I’ve determined (based on feedback from everyone I’ve encountered in the last 12 years…it’s a good sample size, I’d say) that I’m either
- A really good liar
- A super hero
- A shoe-in for whatever I want to be in the next life
I’ve had to tell so many people about my migraines that I couldn’t even fathom a guess as to the number of oddly screwed up faces that have stared back at me over the years. And they stare back with one of three expressions. The first says “you’re full of crap – no one has a headache that lasts 12 years that never stops.” My question is…why on earth would anyone fake this? Does this actually look fun? The second one says “Uh, wha, I, but…how do you…I just…did you say TWELVE YEARS?” Yeah. These are the people who actually believe what I’m saying, they just don’t can’t comprehend how it can be possible because if it happened to them they might actually just die. And the last one (usually with either moist eyes or full-fledged tears streaming down the cheeks and arms outstretched says “oh my gosh, honey, I am gonna be praying for you. What a terrible thing to have to go through, I just don’t know how you do it.” I think a lot of these people have someone in their lives with a serious chronic illness.
I’ve meet these three people over and over and over and over again. The first one I’d be happy never to meet again, thank you very much because no, I’m not lying about my condition and no, you’re not worth my time or energy so I will not defend it to you, so you can kindly just buzz off now. The other two are interesting. My favorite is the superhero. Not because I like being thought of that way, but because I think it’s kind of ridiculous. Do you know the most common question I get is “How do you drive?” I laugh. Same as you do. Gas is on the right, brake is in the middle, clutch is on the left. I know that sounds like a snotty answer to a legitimately concerned question, but here’s the thing, when you’re chronically sick, at some point you have to just get over the fact that you’re sick and get on with living. I have some limitations. I can’t always drive when I want to. Driving at night is particularly hard. Sometimes I can’t do it at all; and sometimes I have to wear sunglasses. But I do it. Because otherwise I’d be a creepy shut-in my whole life and I really don’t want to be a creepy shut-in.

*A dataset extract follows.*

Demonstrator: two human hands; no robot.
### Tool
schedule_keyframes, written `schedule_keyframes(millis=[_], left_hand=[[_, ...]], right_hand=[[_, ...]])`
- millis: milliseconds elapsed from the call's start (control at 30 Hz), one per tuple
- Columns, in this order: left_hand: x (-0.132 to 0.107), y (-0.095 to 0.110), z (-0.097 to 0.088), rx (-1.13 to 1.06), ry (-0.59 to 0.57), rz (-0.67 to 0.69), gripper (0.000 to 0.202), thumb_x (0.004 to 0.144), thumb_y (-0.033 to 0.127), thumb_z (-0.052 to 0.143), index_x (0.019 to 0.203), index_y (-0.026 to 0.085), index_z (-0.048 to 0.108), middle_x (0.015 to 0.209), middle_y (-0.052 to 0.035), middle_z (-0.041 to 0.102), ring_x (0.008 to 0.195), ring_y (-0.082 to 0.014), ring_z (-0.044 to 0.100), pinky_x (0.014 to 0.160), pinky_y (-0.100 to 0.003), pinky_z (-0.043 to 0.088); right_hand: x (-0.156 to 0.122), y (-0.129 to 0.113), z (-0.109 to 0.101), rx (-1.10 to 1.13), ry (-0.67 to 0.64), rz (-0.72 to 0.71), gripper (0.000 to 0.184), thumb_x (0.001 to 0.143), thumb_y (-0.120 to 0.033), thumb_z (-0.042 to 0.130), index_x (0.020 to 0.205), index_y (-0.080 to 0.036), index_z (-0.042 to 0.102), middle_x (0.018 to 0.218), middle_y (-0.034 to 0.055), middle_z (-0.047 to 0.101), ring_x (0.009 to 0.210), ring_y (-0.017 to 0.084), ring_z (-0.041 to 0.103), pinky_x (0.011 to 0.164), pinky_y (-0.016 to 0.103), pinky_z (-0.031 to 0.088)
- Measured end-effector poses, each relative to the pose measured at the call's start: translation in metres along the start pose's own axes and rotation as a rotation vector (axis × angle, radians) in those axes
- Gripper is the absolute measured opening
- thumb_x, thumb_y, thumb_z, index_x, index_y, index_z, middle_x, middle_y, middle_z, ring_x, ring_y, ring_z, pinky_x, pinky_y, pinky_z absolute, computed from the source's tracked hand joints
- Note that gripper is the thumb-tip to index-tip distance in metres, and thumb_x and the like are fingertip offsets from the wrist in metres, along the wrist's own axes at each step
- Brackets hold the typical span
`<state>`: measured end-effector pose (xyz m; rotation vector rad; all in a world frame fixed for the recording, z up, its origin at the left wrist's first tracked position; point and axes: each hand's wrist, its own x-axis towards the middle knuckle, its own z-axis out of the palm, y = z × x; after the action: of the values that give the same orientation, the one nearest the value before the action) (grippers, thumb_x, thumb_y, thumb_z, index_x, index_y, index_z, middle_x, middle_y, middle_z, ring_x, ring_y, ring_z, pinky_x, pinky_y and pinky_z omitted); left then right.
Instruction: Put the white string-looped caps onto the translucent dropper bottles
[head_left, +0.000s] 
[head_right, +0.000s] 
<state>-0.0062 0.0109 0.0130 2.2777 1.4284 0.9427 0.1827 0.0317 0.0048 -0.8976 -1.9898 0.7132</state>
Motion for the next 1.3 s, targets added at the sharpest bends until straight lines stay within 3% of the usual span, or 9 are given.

When I first started having migraines I was in high school. I remember the first one like it was yesterday. I was at my boyfriend’s house. He’d gone downstairs to get some food. My head started hurting. No wait, my head started really hurting. No wait, my head started trying to kill me. He was only gone for a couple of minutes but by the time he came back I was in so much agony I could barely speak. I was terrified; it scared the crap out of him and the only words I could get out were “call mom.” So he called my mother and with what little information he had, he began explaining what was happening. She told him to get me into the car and give me a towel to cover my eyes with – I was having a migraine.
After that first one they became a regular thing. But they went away like normal migraines. One time it lasted for three days and I had to go to the emergency room they gave me a shot of Demerol to break it. It was all fine until August 15th, 2000. That’s when “the big one” hit and just never stopped. The first few weeks were the worst because I was still waiting for it to stop. It was only when I stopped waiting and began to accept that it might NOT stop that I was able to START living again.
I was nearly half way through my fall semester of my senior year of college. My advisors and the administrators were pressuring me to take a medical leave of absence for the semester. I refused. I got all of my missed work from my classes, got caught up, finished up the semester and not only passed, but got a 4.0. I was determined not to let this headache define me.
I made a choice that fall. I chose to live. I chose to exceed expectations. I chose to survive and to thrive and to do what I wanted and what I believed I was capable of rather than what I was told I would never be able to do. People say to me all the time, “When I have a migraine I can’t do anything.” And the only way I can respond is to say “If you lived with one every minute of every day, you’d learn how to do everything with a migraine. Or you’d choose to stop living. It’s just that simple.” We can’t control the hand we’re dealt, only how we play it.